O Rock Como Ele é

Flash back

Nessas horas em que ficava apoiado num balcão interagindo com o movimento frenético daquele point rock, sempre lhe vinha a cabeça a imagem de Ian McCulloch, com um microfone à frente, toda esfumaçada e, invariavelmente, com um copo de vodca nas mãos.

Aquela dose de vodca não havia lhe caído bem. Não que não fosse íntimo da bebida preferida na Sibéria. Na década de 80, era cool beber o drink quente das terras geladas no lugar do chope gelado das terras quentes, mas foi moda que passou e logo retornou è cevada. Só que, com o passar dos anos, para manter a forma minimamente regular, optara por voltar aos drinks que, em tese, contribuiriam para manter sua barriga num porte aceitável pelas moças que, eventualmente, ainda estariam interessadas naquele sujeito de meia idade. Mas que aquela golada não havia descido bem, ah, não havia mesmo.

Nessas horas em que ficava apoiado num balcão interagindo com o movimento frenético daquele point rock, sempre lhe vinha a cabeça a imagem de Ian McCulloch, com um microfone à frente, toda esfumaçada e, invariavelmente, com um copo de vodca nas mãos, provavelmente parecida com aquela que bebia ali mesmo. Lembrara, inclusive, que um amigo fotógrafo lhe tinha dito que, no palco de um show do Echo And The Bunnyman, os roadies determinavam, através de fitas reflexivas coladas no piso, o local do microfone do vocalista, e também do inseparável copo com o líquido translúcido.

Havia, na cidade, poucos bares com balcões altos replicando o estilo americano ou europeu que tanto o atraía, muito mais por aproximá-lo do rock do que pela questão geográfica propriamente dita.
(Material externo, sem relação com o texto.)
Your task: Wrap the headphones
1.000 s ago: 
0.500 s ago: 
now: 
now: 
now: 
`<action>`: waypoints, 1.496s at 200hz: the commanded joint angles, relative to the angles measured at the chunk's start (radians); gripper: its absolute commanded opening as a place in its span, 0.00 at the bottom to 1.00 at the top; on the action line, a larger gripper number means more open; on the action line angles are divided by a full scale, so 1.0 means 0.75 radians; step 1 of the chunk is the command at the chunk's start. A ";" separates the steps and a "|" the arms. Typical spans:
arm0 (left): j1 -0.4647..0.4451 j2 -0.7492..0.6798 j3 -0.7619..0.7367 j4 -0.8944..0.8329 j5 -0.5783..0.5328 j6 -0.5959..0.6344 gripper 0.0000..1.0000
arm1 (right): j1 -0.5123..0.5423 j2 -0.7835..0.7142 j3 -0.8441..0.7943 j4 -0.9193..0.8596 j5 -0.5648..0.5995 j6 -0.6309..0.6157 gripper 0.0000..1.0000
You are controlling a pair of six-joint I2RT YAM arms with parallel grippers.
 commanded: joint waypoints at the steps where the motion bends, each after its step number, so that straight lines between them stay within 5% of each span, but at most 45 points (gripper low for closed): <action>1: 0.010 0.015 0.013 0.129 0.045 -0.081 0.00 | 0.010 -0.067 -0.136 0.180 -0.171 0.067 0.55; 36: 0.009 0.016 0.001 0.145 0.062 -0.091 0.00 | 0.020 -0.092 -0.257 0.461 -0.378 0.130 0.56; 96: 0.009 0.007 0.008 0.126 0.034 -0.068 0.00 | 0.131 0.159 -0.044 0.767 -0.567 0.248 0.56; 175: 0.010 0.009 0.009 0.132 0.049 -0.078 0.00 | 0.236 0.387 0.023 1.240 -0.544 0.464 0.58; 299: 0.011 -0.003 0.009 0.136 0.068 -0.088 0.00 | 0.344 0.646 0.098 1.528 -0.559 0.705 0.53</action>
Adorava, já que lhe faltava companhia na maioria das vezes, se recostar ali e observar o fluxo rock que ia e vinha durante a madrugada, até não aguentar mais e ir para casa. Nessas horas, se sentia o próprio Tom Waits, entre um gole e outro, mesmo que, na programação musical do estabelecimento, em geral forjada por sugestões dos frequentadores, mais antenados que os proprietários, o velho rouco e beberrão jamais tivesse espaço.
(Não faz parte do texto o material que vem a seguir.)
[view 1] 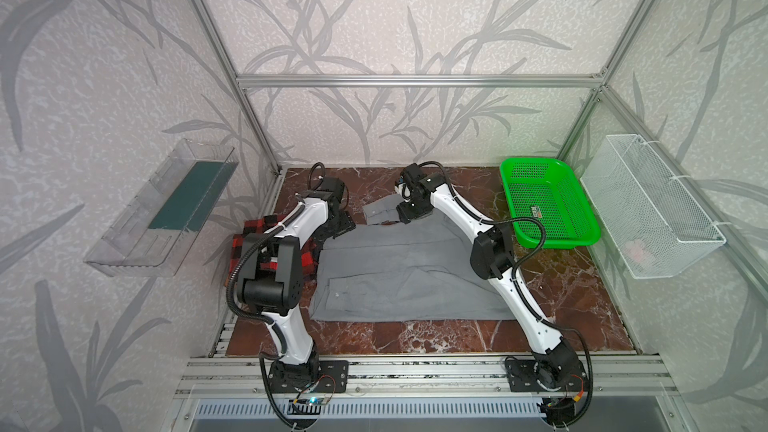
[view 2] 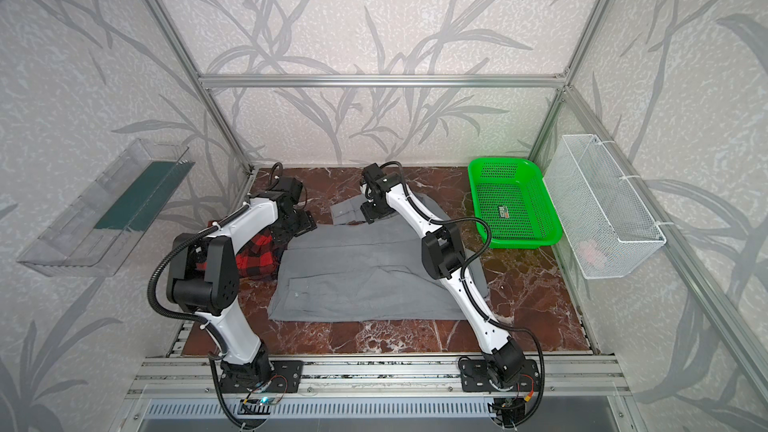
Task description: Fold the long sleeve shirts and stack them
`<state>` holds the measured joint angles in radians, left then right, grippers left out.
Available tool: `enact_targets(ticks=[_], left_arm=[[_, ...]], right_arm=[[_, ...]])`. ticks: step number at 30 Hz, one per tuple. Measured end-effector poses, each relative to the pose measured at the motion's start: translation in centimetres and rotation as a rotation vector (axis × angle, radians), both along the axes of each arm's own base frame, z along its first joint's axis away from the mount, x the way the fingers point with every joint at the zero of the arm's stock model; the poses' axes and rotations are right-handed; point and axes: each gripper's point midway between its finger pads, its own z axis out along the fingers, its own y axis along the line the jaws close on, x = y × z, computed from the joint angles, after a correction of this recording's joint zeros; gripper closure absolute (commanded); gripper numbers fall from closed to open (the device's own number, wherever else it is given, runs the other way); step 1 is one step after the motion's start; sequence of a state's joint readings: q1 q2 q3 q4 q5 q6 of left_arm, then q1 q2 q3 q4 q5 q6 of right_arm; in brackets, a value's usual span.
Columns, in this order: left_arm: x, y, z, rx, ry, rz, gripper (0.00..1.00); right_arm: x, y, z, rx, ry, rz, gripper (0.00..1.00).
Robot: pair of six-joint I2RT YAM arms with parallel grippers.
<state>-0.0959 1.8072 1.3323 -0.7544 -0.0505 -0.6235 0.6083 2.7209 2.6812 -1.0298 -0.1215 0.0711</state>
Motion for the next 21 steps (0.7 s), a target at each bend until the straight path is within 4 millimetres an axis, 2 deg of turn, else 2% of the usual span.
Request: enact_targets(ticks=[5, 9, 14, 19, 21], left_arm=[[0.0, 0.0, 0.0, 0.000, 0.000, 0.000, 0.13], [0.0, 0.0, 0.0, 0.000, 0.000, 0.000, 0.13], [0.0, 0.0, 0.0, -0.001, 0.000, 0.000, 0.13], [0.0, 0.0, 0.0, -0.002, 0.000, 0.000, 0.13], [0.0, 0.0, 0.0, -0.002, 0.000, 0.000, 0.13]], right_arm=[[-0.3, 4.0, 2.0, 0.089, -0.066, 0.017, 0.27], [-1.0, 6.3, 1.1, 0.122, -0.064, 0.033, 0.29], [-1.2, 6.8, -1.9, 0.121, -0.025, 0.032, 0.37], [-0.7, 6.9, -1.9, 0.147, -0.026, 0.022, 0.52], [-0.5, 6.9, -2.0, 0.152, -0.027, 0.021, 0.64]])
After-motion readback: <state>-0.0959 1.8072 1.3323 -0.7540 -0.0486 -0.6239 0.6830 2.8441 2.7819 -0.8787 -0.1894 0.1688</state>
Lembrava, também, de incautas que, traídas pelo desejo, caíram em suas mãos ao longo dos anos. Achava graça que, quanto mais bebia, mas identificava nas pequenas que circulavam pelo baixo, a imagem daquelas com as quais tinha vivido bons momentos. Era uma espécie de reencontro com o passado, ainda mais quando uma ou outra música, que servira de trilha sonora na ocasião, ecoava dos alto falantes colocados estrategicamente junto ao teto daquela espelunca. A combinação vodca + trilha sonora do passado + rabo de saia transitando mexia com a cabeça de qualquer um, pensava. Era mais um daqueles momentos should I stay or should I go. Decidiu ir.
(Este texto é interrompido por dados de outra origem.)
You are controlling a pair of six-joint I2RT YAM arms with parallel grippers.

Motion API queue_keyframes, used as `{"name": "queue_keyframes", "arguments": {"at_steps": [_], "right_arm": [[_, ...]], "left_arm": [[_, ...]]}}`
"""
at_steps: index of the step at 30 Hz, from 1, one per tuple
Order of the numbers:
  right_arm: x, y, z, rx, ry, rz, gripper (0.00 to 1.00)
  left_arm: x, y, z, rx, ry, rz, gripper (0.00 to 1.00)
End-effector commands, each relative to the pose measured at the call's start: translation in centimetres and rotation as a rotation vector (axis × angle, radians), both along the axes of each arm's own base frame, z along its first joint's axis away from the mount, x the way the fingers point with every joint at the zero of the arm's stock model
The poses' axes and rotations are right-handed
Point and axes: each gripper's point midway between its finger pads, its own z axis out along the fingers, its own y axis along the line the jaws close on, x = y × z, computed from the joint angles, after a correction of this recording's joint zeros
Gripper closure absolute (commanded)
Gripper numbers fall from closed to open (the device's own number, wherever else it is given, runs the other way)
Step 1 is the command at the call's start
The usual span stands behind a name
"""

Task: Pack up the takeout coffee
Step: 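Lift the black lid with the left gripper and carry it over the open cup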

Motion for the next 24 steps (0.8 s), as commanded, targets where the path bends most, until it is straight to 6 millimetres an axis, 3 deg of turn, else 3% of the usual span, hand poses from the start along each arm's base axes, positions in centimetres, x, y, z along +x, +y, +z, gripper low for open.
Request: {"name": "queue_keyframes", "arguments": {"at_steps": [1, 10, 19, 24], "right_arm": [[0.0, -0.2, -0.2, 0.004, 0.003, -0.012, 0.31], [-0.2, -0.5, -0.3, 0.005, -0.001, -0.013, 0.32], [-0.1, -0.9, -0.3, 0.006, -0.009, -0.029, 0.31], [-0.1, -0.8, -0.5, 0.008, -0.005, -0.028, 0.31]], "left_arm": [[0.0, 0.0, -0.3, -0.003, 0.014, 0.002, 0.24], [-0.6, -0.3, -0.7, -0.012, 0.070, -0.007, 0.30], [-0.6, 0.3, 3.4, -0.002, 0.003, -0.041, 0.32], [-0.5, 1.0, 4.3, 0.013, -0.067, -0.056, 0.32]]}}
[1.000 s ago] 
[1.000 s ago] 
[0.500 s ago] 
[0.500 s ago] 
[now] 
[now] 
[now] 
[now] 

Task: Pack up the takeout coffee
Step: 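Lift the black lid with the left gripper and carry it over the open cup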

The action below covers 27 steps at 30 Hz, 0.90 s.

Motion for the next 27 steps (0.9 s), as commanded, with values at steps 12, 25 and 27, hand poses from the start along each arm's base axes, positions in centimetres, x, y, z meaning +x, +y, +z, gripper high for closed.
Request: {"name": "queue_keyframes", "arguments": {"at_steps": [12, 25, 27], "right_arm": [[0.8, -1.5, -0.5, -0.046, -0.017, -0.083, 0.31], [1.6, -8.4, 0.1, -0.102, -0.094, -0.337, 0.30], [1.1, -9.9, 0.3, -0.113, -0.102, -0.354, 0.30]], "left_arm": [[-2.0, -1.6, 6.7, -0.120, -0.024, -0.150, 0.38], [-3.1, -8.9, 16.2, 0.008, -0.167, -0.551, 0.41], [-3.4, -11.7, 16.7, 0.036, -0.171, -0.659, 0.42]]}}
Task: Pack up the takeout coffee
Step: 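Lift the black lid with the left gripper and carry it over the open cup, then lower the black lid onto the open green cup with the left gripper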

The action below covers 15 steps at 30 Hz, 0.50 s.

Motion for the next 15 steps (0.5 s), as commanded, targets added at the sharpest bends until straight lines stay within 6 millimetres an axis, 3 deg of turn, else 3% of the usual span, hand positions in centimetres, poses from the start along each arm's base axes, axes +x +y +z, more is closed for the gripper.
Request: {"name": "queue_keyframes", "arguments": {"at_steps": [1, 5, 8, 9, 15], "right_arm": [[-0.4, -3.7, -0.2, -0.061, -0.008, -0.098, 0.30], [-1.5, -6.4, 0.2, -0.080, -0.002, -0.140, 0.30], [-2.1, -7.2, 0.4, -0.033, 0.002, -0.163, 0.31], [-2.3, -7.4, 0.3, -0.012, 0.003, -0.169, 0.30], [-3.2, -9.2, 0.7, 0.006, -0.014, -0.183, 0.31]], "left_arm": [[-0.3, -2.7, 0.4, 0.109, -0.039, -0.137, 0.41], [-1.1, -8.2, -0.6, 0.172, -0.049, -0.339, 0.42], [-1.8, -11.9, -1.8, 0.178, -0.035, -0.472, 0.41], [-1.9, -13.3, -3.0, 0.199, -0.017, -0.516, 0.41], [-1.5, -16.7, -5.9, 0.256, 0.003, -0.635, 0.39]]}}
Abriu os olhos, mas não conseguiu descolar os lábios. Por mais que a produção de saliva fosse abundante, a ressaca causada pela bebedeira da noite anterior era colossal. Mesmo assim, percebeu que o chuveiro estava ligado, e, de imediato, decidiu fechar o registro para poupar água. Ainda cambaleante, percebeu, por trás do blindex recém instalado, a silhueta de uma bela mulher a se refrescar naquela manhã quase tarde de domingo. Só então entendeu as roupas jogadas pelo chão e o perfume que pairava no ar, do qual se lembrava, mas não sabia de onde. Doía-lhe a cabeça, aquela altura, pensar demais. Achava que, positivamente, aquela dose de vodca não havia lhe caído bem.